Extracted records:
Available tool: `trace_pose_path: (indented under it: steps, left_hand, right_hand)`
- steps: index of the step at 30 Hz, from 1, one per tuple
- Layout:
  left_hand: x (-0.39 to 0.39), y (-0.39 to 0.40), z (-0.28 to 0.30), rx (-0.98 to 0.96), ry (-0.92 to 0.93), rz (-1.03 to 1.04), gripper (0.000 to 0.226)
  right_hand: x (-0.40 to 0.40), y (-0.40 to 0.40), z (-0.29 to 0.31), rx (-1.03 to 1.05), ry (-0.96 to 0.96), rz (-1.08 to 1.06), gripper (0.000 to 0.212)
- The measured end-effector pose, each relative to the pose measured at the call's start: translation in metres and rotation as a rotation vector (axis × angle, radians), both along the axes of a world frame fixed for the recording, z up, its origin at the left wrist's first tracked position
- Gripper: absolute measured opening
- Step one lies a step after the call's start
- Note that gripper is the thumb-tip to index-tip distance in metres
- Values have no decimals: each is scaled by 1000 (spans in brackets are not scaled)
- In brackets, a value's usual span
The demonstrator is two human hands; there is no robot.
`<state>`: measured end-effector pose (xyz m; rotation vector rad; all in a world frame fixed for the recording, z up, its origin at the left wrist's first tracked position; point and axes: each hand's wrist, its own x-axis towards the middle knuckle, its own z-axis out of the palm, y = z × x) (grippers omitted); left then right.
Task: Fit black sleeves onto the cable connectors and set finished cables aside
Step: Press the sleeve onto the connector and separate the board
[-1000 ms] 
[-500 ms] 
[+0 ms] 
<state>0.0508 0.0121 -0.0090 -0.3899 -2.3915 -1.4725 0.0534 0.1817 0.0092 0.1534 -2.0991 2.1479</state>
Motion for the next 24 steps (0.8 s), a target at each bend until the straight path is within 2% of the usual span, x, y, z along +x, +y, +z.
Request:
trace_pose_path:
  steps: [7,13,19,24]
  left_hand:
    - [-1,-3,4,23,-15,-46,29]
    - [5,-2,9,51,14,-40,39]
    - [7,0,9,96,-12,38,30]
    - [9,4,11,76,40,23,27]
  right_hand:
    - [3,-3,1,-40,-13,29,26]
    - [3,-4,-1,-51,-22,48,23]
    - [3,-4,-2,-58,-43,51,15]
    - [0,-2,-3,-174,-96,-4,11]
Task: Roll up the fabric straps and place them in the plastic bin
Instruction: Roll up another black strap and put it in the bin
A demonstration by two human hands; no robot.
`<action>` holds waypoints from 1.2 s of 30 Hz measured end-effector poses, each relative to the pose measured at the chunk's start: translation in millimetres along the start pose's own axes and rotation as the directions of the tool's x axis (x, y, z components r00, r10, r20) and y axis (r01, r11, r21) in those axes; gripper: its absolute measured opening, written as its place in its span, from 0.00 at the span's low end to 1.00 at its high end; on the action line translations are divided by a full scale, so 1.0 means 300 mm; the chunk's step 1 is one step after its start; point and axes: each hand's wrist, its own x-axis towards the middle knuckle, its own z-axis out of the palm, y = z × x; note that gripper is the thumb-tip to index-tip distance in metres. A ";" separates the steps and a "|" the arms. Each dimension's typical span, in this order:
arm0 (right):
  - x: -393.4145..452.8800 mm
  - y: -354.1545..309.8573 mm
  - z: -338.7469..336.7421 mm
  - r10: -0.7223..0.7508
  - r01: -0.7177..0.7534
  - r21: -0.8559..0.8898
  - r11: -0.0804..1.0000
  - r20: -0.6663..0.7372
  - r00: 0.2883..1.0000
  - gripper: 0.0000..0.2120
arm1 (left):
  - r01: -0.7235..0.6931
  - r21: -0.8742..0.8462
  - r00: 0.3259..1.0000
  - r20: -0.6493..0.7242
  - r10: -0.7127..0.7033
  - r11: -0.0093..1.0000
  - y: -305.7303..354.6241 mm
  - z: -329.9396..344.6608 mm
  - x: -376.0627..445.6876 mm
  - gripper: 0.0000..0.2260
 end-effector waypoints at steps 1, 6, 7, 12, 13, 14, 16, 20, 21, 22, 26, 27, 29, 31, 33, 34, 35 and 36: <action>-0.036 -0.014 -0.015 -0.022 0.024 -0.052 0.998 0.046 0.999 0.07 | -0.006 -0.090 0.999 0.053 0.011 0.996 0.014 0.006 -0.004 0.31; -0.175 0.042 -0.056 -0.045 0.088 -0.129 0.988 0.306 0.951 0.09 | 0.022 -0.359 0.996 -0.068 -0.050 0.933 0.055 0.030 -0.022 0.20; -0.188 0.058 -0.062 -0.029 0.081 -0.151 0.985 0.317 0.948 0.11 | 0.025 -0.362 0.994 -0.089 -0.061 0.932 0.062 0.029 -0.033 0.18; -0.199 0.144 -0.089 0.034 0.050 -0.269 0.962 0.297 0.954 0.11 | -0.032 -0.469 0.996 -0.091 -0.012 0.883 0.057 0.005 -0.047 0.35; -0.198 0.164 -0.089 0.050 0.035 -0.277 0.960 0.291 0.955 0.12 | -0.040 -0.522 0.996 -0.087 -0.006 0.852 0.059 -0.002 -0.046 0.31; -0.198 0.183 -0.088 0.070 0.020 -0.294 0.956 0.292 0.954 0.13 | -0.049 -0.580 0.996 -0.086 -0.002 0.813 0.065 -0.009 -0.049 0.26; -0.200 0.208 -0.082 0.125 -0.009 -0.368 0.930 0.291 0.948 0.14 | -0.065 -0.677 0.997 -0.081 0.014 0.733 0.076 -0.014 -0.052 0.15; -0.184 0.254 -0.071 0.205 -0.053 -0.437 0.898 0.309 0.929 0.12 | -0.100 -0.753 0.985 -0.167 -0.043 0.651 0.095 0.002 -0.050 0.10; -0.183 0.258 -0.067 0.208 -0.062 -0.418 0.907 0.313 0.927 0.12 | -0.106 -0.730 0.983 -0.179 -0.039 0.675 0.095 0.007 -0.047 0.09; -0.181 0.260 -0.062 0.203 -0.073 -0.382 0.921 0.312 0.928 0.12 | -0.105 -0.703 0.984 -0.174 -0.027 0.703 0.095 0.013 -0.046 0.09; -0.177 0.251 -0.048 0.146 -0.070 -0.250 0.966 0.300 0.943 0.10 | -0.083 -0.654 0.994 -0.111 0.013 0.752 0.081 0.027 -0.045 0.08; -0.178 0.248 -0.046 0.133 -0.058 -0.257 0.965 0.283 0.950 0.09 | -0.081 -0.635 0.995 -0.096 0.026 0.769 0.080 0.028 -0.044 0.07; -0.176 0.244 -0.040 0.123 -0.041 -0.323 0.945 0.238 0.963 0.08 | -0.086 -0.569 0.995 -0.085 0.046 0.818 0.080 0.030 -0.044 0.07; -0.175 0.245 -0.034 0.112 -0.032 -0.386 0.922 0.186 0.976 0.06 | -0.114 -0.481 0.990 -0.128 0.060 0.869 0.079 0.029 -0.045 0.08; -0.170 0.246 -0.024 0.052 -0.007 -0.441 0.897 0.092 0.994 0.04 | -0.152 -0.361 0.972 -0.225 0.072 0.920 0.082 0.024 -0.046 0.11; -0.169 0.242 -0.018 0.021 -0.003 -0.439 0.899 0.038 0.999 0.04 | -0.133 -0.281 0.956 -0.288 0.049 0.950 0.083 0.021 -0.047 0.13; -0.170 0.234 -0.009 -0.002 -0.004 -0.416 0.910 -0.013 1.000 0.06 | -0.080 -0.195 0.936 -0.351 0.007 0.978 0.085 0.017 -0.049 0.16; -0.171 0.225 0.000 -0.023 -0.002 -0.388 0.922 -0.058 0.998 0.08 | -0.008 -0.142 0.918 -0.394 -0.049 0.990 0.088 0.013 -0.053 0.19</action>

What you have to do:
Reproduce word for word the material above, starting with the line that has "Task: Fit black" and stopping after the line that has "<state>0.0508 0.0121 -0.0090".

Your response:
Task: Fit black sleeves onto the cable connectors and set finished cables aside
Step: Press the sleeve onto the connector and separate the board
[-1000 ms] 
[-500 ms] 
[+0 ms] 
<state>0.0508 0.0121 -0.0090 -0.3899 -2.3915 -1.4725 0.0534 0.1817 0.0092 0.1534 -2.0991 2.1479</state>

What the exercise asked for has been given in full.